- What is expected:
Will you return, word for word, only the lines from the top of the data below down to and including the one with "Could you please provide the mask of the open"?

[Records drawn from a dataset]
--------------------------------------------------

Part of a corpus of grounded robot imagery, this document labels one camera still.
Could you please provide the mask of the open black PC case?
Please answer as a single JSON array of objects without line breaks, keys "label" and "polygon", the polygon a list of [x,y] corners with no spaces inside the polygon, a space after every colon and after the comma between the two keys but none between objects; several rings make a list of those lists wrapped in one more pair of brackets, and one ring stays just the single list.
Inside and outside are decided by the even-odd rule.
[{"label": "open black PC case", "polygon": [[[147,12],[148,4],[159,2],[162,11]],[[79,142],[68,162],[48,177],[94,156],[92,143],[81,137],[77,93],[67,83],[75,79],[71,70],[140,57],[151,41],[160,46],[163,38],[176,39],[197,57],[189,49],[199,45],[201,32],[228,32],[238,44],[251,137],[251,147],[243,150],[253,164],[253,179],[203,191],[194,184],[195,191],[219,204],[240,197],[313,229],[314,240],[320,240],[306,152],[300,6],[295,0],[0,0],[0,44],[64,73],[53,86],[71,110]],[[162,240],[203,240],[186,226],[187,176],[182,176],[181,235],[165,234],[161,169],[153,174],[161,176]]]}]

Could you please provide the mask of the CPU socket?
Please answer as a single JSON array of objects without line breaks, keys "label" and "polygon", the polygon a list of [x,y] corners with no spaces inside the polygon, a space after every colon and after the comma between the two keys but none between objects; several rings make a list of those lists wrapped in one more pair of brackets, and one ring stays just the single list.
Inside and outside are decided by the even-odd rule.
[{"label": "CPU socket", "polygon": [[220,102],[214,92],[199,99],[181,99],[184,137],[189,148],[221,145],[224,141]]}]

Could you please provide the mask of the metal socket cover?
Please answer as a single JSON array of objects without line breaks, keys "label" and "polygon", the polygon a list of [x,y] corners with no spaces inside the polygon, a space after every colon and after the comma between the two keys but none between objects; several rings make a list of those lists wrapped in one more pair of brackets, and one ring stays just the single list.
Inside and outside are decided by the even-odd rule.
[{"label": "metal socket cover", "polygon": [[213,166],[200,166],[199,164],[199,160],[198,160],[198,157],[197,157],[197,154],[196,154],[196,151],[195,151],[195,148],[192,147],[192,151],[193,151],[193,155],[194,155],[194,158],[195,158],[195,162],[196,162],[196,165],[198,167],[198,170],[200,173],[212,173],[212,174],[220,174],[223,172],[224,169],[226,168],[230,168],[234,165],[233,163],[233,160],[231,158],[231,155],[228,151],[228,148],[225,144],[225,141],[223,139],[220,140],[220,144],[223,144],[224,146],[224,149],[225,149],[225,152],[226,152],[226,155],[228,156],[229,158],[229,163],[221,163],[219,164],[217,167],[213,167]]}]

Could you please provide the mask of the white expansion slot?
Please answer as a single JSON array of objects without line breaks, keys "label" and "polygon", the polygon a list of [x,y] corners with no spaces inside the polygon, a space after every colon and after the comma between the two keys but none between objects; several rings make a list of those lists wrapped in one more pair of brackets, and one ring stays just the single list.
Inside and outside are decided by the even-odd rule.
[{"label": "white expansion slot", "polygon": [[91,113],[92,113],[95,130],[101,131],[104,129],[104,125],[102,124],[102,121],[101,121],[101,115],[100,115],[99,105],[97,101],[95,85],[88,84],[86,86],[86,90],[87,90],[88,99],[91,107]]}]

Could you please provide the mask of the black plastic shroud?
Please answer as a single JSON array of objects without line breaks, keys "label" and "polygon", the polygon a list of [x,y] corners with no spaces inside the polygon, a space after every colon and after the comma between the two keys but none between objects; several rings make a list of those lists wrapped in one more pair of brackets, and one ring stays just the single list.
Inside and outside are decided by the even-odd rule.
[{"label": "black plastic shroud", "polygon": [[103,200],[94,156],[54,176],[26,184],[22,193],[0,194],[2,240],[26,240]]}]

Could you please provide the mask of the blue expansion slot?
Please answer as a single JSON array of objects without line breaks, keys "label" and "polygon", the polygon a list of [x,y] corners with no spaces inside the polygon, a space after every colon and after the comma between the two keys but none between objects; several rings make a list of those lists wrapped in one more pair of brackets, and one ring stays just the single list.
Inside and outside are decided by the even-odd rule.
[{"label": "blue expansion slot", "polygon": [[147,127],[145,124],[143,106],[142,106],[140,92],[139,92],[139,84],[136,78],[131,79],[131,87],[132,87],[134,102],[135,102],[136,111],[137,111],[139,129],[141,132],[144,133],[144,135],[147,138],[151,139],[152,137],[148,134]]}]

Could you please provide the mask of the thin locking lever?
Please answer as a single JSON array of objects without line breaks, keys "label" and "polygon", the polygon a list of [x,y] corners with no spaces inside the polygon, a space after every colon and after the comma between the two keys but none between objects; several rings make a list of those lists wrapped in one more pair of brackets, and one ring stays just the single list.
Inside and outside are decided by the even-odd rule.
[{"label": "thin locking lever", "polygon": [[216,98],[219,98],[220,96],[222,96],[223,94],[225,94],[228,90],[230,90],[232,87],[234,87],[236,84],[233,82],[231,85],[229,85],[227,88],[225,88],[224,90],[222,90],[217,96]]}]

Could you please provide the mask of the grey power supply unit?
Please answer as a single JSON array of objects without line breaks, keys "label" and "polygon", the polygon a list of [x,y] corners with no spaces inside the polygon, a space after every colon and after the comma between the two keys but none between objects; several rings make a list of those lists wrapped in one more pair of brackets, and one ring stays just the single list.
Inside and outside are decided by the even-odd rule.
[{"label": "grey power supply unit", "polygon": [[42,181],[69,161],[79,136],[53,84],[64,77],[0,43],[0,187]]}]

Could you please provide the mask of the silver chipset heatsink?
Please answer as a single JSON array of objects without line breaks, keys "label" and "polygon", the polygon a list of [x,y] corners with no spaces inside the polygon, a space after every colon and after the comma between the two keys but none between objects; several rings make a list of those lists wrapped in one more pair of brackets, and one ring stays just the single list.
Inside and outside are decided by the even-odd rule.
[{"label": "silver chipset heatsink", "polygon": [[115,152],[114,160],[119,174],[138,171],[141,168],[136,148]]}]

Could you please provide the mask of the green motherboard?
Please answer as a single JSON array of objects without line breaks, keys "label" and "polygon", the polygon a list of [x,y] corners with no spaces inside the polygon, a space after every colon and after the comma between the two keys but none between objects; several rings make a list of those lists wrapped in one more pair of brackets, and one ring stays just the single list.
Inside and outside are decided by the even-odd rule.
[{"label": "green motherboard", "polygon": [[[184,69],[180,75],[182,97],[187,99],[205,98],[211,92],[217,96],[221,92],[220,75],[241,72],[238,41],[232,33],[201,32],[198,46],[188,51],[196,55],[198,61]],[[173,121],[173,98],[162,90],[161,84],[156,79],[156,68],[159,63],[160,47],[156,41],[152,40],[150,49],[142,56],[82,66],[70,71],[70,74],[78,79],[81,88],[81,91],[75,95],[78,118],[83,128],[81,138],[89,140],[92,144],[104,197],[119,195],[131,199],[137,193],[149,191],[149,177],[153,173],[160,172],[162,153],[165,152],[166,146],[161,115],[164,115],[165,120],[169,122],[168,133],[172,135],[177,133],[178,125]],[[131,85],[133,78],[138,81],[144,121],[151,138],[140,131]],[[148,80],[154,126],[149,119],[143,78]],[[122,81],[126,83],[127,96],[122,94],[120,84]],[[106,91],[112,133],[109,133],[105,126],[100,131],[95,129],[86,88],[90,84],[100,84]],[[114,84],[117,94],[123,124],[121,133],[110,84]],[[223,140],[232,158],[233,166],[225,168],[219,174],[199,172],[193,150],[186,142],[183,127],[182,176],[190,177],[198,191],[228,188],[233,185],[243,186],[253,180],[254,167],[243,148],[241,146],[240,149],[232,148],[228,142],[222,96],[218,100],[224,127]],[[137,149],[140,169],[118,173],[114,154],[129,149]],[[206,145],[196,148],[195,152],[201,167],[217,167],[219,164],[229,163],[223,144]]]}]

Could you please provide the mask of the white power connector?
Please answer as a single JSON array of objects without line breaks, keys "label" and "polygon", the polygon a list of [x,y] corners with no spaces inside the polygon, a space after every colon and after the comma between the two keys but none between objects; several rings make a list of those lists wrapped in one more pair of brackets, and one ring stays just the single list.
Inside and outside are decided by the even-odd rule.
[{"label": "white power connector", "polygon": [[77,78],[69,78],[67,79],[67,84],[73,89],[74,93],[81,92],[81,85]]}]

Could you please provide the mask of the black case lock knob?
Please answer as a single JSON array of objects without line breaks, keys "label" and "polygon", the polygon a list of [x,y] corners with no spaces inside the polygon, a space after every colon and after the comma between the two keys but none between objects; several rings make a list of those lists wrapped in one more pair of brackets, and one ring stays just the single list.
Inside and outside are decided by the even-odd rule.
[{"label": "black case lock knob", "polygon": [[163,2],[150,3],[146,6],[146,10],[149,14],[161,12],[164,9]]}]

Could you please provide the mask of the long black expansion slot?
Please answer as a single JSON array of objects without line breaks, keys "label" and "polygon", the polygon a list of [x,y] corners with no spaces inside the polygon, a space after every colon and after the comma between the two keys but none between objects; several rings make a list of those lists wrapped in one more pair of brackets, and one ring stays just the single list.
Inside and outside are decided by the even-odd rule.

--------------------------------------------------

- The answer:
Part of a corpus of grounded robot imagery, this document labels one camera still.
Could you please provide the mask of the open black PC case?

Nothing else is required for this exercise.